● Exercise description
All the data must be output exactly as given.

══ Data records

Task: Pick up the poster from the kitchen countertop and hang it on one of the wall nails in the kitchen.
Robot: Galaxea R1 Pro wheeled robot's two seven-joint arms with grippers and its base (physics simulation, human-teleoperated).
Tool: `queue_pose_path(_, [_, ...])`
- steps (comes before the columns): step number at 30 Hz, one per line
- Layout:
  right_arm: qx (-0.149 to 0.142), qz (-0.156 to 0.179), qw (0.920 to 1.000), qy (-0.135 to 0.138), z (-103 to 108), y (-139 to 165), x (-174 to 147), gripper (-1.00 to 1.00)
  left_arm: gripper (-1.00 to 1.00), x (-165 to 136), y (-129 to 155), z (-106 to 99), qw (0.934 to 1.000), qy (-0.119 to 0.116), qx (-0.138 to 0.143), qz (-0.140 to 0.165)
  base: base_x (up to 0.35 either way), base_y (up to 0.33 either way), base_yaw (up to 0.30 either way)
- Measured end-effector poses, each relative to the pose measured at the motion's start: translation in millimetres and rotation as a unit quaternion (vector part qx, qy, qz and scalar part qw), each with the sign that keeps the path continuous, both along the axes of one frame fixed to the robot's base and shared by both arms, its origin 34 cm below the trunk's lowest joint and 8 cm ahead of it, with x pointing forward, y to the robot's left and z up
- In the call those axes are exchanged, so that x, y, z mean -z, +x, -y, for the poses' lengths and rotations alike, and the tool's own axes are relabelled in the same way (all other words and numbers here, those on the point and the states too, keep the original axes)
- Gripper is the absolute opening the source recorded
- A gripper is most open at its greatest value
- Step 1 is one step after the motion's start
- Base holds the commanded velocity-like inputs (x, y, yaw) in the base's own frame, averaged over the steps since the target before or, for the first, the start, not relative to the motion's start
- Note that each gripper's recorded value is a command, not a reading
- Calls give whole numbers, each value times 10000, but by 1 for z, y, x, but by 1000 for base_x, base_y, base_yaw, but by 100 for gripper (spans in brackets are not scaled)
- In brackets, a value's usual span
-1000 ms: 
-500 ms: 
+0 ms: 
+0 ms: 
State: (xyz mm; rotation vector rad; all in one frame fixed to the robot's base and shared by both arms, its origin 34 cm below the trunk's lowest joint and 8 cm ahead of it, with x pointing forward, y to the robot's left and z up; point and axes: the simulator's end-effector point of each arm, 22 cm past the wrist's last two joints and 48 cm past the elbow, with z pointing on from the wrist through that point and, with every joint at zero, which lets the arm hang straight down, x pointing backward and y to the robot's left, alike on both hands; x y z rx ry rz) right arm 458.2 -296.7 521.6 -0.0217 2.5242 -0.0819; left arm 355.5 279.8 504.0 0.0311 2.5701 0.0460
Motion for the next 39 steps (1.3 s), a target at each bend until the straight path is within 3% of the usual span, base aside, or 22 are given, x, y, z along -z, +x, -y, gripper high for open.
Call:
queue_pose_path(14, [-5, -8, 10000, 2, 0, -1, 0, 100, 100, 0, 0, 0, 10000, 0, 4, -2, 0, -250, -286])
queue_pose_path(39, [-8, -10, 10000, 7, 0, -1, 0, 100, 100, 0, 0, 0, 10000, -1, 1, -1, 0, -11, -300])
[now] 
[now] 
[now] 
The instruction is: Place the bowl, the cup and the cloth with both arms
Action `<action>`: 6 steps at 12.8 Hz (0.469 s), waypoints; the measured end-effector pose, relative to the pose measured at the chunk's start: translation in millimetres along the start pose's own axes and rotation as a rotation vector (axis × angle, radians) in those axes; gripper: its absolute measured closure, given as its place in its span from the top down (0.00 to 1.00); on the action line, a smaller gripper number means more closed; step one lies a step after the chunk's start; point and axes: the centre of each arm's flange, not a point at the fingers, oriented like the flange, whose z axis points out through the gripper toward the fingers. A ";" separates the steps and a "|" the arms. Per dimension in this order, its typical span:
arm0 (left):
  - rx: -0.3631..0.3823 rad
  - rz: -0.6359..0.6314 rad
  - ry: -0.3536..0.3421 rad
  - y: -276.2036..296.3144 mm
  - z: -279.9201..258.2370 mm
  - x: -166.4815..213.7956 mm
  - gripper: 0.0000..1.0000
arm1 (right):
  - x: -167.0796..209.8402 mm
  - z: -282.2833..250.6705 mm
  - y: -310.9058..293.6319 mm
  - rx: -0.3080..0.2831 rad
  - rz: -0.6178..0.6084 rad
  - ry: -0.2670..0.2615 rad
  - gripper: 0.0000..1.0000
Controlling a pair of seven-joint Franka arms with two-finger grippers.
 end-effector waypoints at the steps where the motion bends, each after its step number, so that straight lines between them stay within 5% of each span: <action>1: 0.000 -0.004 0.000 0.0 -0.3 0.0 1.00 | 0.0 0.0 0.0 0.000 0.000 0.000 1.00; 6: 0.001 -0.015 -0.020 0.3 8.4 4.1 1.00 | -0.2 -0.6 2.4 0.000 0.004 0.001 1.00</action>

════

● Written response
Task: Pick up the poster from the kitchen countertop and hang it on one of the wall nails in the kitchen.
Robot: Galaxea R1 Pro wheeled robot's two seven-joint arms with grippers and its base (physics simulation, human-teleoperated).
Tool: `queue_pose_path(_, [_, ...])`
- steps (comes before the columns): step number at 30 Hz, one per line
- Layout:
  right_arm: qx (-0.149 to 0.142), qz (-0.156 to 0.179), qw (0.920 to 1.000), qy (-0.135 to 0.138), z (-103 to 108), y (-139 to 165), x (-174 to 147), gripper (-1.00 to 1.00)
  left_arm: gripper (-1.00 to 1.00), x (-165 to 136), y (-129 to 155), z (-106 to 99), qw (0.934 to 1.000), qy (-0.119 to 0.116), qx (-0.138 to 0.143), qz (-0.140 to 0.165)
  base: base_x (up to 0.35 either way), base_y (up to 0.33 either way), base_yaw (up to 0.30 either way)
- Measured end-effector poses, each relative to the pose measured at the motion's start: translation in millimetres and rotation as a unit quaternion (vector part qx, qy, qz and scalar part qw), each with the sign that keeps the path continuous, both along the axes of one frame fixed to the robot's base and shared by both arms, its origin 34 cm below the trunk's lowest joint and 8 cm ahead of it, with x pointing forward, y to the robot's left and z up
- In the call those axes are exchanged, so that x, y, z mean -z, +x, -y, for the poses' lengths and rotations alike, and the tool's own axes are relabelled in the same way (all other words and numbers here, those on the point and the states too, keep the original axes)
- Gripper is the absolute opening the source recorded
- A gripper is most open at its greatest value
- Step 1 is one step after the motion's start
- Base holds the commanded velocity-like inputs (x, y, yaw) in the base's own frame, averaged over the steps since the target before or, for the first, the start, not relative to the motion's start
- Note that each gripper's recorded value is a command, not a reading
- Calls give whole numbers, each value times 10000, but by 1 for z, y, x, but by 1000 for base_x, base_y, base_yaw, but by 100 for gripper (spans in brackets are not scaled)
- In brackets, a value's usual span
-1000 ms: 
-500 ms: 
+0 ms: 
+0 ms: 
State: (xyz mm; rotation vector rad; all in one frame fixed to the robot's base and shared by both arms, its origin 34 cm below the trunk's lowest joint and 8 cm ahead of it, with x pointing forward, y to the robot's left and z up; point and axes: the simulator's end-effector point of each arm, 22 cm past the wrist's last two joints and 48 cm past the elbow, with z pointing on from the wrist through that point and, with every joint at zero, which lets the arm hang straight down, x pointing backward and y to the robot's left, alike on both hands; x y z rx ry rz) right arm 458.2 -296.7 521.6 -0.0217 2.5242 -0.0819; left arm 355.5 279.8 504.0 0.0311 2.5701 0.0460
Motion for the next 39 steps (1.3 s), a target at each bend until the straight path is within 3% of the usual span, base aside, or 22 are given, x, y, z along -z, +x, -y, gripper high for open.
Call:
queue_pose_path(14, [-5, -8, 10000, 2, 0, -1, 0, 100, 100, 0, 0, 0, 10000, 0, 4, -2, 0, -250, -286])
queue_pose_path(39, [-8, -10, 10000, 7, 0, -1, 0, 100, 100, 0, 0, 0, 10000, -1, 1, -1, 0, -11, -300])
[now] 
[now] 
[now] 
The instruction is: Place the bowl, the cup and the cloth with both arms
Action `<action>`: 6 steps at 12.8 Hz (0.469 s), waypoints; the measured end-effector pose, relative to the pose measured at the chunk's start: translation in millimetres along the start pose's own axes and rotation as a rotation vector (axis × angle, radians) in those axes; gripper: its absolute measured closure, given as its place in its span from the top down (0.00 to 1.00); on the action line, a smaller gripper number means more closed; step one lies a step after the chunk's start; point and axes: the centre of each arm's flange, not a point at the fingers, oriented like the flange, whose z axis points out through the gripper toward the fingers. A ";" separates the steps and a "|" the arms. Per dimension in this order, its typical span:
arm0 (left):
  - rx: -0.3631..0.3823 rad
  - rz: -0.6359..0.6314 rad
  - ry: -0.3536..0.3421 rad
  - y: -276.2036..296.3144 mm
  - z: -279.9201..258.2370 mm
  - x: -166.4815..213.7956 mm
  - gripper: 0.0000..1.0000
arm1 (right):
  - x: -167.0796..209.8402 mm
  - z: -282.2833..250.6705 mm
  - y: -310.9058..293.6319 mm
  - rx: -0.3080..0.2831 rad
  - rz: -0.6178..0.6084 rad
  - ry: -0.2670..0.2615 rad
  - gripper: 0.0000..1.0000
Controlling a pair of seven-joint Franka arms with two-finger grippers.
 end-effector waypoints at the steps where the motion bends, each after its step number, so that straight lines between them stay within 5% of each span: <action>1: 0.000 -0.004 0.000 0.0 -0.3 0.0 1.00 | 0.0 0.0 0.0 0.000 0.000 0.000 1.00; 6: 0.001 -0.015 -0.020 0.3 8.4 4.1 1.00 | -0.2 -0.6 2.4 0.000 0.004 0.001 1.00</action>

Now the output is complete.